I still year the same members only jacket my father bought in the 80s and gave
to me in the 90s - the lining could use some work but otherwise completely
functional. I’ve had the same umbrella for almost twenty years - was a niche
brand that built heavy duty frames and it’s taken punishment that would have
broken a lesser umbrella dozens of times over - but aside from some thin spots
in the canopy it’s perfectly fine. I wrote the company that made it but only
got a form letter in response so guess they weren’t impressed with my long
lived umbrella that’s been to every continent except Antarctica.

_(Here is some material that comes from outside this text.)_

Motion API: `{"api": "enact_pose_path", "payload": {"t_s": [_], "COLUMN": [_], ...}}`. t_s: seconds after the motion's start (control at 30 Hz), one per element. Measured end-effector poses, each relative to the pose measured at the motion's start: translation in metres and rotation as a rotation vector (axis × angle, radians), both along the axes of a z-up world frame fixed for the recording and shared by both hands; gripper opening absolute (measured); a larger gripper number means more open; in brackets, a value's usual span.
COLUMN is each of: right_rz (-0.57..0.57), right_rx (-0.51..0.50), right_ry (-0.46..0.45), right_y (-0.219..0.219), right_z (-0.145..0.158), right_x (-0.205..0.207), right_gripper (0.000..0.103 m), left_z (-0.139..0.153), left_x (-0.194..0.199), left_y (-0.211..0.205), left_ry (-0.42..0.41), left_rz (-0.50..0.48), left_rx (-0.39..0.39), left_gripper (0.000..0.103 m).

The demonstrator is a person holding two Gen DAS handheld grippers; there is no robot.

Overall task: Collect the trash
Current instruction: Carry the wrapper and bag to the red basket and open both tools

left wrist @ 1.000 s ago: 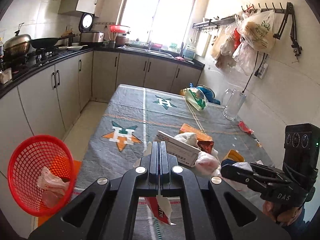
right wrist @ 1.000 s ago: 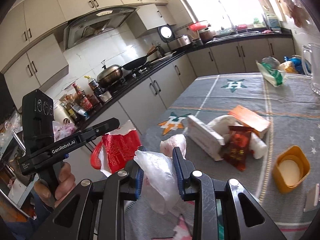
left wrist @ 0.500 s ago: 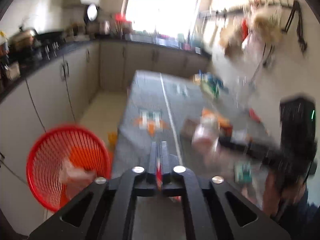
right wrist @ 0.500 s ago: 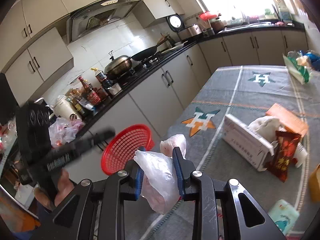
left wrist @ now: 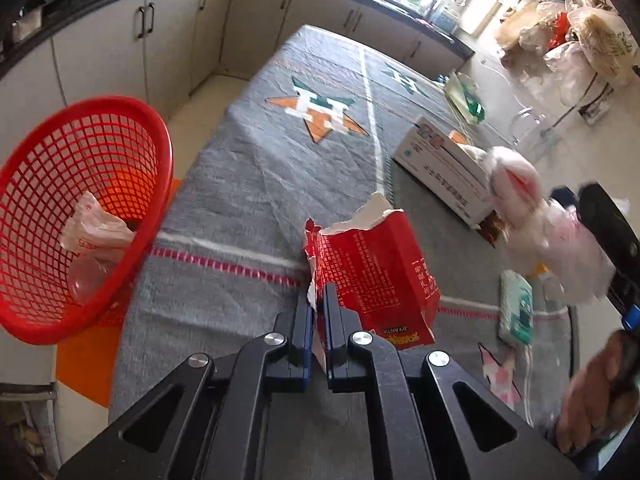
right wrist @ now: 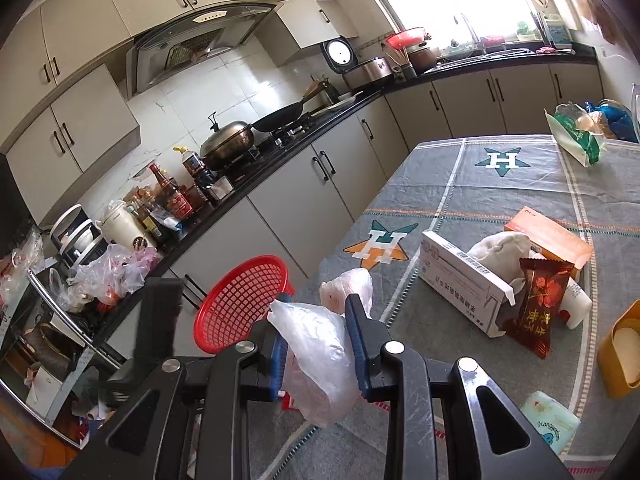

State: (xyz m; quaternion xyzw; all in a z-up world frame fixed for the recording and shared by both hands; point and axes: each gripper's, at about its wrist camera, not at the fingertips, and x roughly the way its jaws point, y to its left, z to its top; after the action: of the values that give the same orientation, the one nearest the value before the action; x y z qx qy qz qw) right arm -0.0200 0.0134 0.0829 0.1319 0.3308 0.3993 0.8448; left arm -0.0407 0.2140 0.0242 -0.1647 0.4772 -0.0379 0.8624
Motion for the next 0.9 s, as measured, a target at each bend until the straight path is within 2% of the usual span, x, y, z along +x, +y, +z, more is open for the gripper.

I do have to say that buying clothes from amazon is a pleasure. They remember
your orders forever so if I’m not sure of size or brand I can always look at
order history. If the style or color I want is no longer available the
purchase recommendations are good at finding me something similar. Best of all
I don’t have to buy what’s available and get it tailored, I can buy clothes
made for my exact size. I used to spend as much getting pants legs shortened
as I did on the pants because I have an odd size that the stores don’t carry
and can’t get for weeks. I still have to typically buy shoes two sizes larger
to accommodate the width of my feet - Allen Edmonds is about the only places
that makes affordable shoes in my exact size, but those soft leather soles get
torn up quickly by NYC streets.

I’m sure that in another ten years I’ll just give Amazon my measurements and
tailored clothing will magically appear whenever I order it.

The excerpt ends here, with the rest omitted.